### WORK ITEM
Retype the lines below exactly, but only those from the line that has "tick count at" through the line that has "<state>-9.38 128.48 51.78". Omit every picture.

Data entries
-----
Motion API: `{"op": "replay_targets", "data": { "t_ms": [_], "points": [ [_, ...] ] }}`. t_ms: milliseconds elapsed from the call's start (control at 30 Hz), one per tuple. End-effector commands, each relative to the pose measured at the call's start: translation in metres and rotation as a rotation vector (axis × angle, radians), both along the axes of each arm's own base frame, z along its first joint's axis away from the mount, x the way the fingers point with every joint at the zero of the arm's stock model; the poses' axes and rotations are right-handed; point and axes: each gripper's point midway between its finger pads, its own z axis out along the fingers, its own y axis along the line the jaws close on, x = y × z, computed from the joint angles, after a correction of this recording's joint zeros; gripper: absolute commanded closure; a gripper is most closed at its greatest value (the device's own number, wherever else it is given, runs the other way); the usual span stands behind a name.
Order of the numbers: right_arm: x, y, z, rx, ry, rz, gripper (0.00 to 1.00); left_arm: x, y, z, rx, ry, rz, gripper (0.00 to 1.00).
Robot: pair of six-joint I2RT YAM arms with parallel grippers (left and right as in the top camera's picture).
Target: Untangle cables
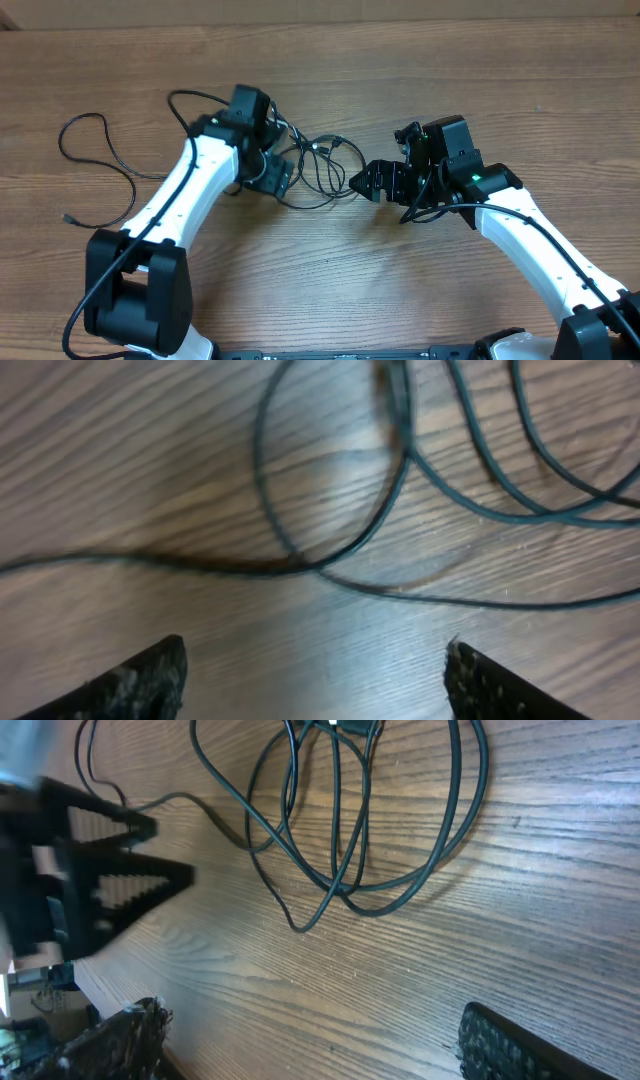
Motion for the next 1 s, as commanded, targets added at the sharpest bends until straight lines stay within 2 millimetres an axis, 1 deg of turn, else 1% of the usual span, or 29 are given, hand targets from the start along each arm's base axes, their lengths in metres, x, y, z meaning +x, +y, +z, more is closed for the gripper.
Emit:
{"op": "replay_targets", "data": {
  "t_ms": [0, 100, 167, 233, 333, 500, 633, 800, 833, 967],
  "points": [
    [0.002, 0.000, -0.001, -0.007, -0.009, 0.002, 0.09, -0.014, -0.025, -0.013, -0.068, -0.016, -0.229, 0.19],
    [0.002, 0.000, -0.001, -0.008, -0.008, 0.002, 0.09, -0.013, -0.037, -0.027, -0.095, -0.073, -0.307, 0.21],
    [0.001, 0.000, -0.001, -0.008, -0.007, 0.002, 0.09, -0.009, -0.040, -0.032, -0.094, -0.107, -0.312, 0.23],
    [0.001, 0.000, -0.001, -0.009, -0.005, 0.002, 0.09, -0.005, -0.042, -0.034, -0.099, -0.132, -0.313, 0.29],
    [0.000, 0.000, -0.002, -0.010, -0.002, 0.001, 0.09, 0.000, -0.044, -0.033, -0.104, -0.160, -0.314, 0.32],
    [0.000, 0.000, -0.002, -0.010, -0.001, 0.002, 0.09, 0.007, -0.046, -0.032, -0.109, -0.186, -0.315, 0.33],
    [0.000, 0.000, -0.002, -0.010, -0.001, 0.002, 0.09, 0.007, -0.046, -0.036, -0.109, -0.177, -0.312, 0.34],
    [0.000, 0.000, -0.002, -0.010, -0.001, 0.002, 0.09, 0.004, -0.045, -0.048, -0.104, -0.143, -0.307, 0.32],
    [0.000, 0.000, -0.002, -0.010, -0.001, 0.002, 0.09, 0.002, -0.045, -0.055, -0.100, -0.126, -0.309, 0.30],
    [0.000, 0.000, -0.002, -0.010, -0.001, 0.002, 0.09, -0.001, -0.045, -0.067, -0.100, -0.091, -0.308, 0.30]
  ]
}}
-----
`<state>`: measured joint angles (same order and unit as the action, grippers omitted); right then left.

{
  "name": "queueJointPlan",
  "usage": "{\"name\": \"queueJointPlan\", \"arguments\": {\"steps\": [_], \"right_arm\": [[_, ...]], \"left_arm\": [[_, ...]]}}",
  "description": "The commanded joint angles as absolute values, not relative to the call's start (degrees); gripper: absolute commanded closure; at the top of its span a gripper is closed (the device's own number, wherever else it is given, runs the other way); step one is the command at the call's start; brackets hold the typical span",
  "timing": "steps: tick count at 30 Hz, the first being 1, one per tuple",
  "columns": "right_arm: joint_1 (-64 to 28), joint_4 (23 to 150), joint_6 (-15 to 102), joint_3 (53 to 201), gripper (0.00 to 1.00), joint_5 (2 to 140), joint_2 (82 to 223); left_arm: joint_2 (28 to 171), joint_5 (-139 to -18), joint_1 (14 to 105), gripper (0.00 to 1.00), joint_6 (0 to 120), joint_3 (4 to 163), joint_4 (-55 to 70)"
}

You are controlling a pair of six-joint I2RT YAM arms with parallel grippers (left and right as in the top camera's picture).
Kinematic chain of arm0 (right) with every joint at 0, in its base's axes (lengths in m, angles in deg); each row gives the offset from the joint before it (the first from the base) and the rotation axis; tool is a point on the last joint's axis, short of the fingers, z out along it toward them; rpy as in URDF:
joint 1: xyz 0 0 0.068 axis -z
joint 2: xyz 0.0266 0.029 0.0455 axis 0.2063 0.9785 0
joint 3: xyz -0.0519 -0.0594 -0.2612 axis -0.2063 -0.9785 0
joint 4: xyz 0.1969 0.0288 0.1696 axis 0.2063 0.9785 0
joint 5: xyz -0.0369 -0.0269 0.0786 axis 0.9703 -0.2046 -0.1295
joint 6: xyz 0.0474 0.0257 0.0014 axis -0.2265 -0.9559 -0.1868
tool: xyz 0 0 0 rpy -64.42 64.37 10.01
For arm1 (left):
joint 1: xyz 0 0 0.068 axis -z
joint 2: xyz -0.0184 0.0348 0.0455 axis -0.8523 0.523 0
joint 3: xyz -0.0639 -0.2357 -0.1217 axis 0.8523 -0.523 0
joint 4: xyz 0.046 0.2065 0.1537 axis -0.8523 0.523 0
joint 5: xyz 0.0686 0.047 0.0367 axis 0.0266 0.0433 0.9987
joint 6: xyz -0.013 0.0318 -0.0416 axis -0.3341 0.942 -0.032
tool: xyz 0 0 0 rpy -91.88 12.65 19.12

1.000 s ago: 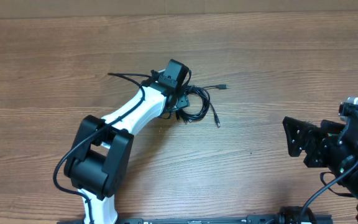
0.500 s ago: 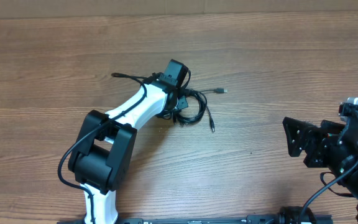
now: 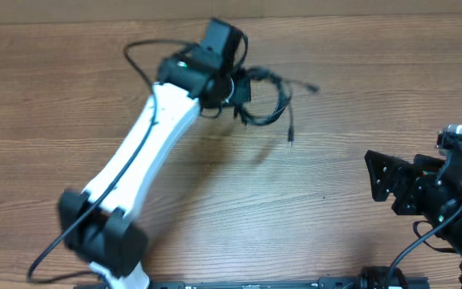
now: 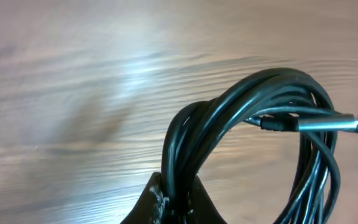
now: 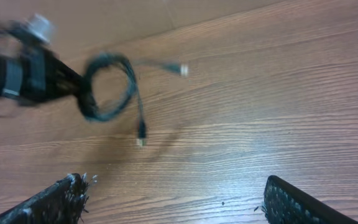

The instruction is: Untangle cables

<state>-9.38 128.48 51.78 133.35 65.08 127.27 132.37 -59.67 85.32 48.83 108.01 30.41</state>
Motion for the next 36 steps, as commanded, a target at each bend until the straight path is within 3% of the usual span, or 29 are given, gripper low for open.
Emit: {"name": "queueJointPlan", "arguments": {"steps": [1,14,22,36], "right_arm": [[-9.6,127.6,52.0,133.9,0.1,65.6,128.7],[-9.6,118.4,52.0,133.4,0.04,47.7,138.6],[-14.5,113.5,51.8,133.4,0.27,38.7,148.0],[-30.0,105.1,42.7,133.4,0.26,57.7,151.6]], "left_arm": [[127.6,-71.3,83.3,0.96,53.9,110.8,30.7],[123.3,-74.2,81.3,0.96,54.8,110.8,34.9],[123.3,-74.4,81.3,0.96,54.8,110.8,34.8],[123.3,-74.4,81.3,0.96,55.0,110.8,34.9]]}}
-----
### RESPONSE BELOW
  "timing": "steps: tick count at 30 Hz, the first being 1, one per tuple",
  "columns": "right_arm: joint_1 (-64 to 28), joint_4 (23 to 150), joint_6 (-15 to 102), joint_3 (53 to 201), gripper (0.00 to 1.00), joint_5 (2 to 140), joint_2 (82 to 223); left_arm: joint_2 (28 to 171), joint_5 (-139 to -18), joint_1 (14 to 105), gripper (0.00 to 1.00), joint_6 (0 to 120), joint_3 (4 to 163), joint_4 (-55 to 70)"
}

You are controlling a pair of six-joint I2RT YAM arms with parallel grippers (left and right as in the top camera's picture).
Kinematic chain of arm0 (right) with every joint at 0, in its base's axes (lengths in m, angles in deg); each row gives the offset from the joint before it (the first from the base) and the rotation axis; tool is a point on the last joint's axis, short of the fingers, z out along it toward them; rpy as in URDF:
joint 1: xyz 0 0 0.068 axis -z
joint 2: xyz 0.0266 0.029 0.0455 axis 0.2063 0.9785 0
joint 3: xyz -0.0519 -0.0594 -0.2612 axis -0.2063 -0.9785 0
joint 4: xyz 0.1969 0.0288 0.1696 axis 0.2063 0.9785 0
joint 5: xyz -0.0369 -0.0269 0.0786 axis 0.9703 -0.2046 -0.1295
joint 6: xyz 0.0474 0.0257 0.0014 axis -0.2265 -0.9559 -0.1868
tool: xyz 0 0 0 rpy -64.42 64.37 10.01
For arm1 (left):
joint 1: xyz 0 0 0.068 axis -z
joint 2: xyz -0.0184 0.0348 0.0455 axis -0.8523 0.523 0
joint 3: xyz -0.0639 -0.2357 -0.1217 axis 0.8523 -0.523 0
joint 4: xyz 0.046 0.2065 0.1537 axis -0.8523 0.523 0
joint 5: xyz 0.0686 0.047 0.0367 axis 0.0266 0.0433 0.9987
joint 6: xyz -0.013 0.0318 -0.0416 axis -0.3341 0.942 -0.032
tool: xyz 0 0 0 rpy -91.88 12.65 19.12

1.000 s ago: 
0.500 s ago: 
now: 
now: 
now: 

The instruction is: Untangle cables

<state>-9.38 128.48 51.78 133.35 65.08 127.27 132.37 -59.67 85.32 48.83 108.01 30.41</state>

No further output is required, since the answer is complete.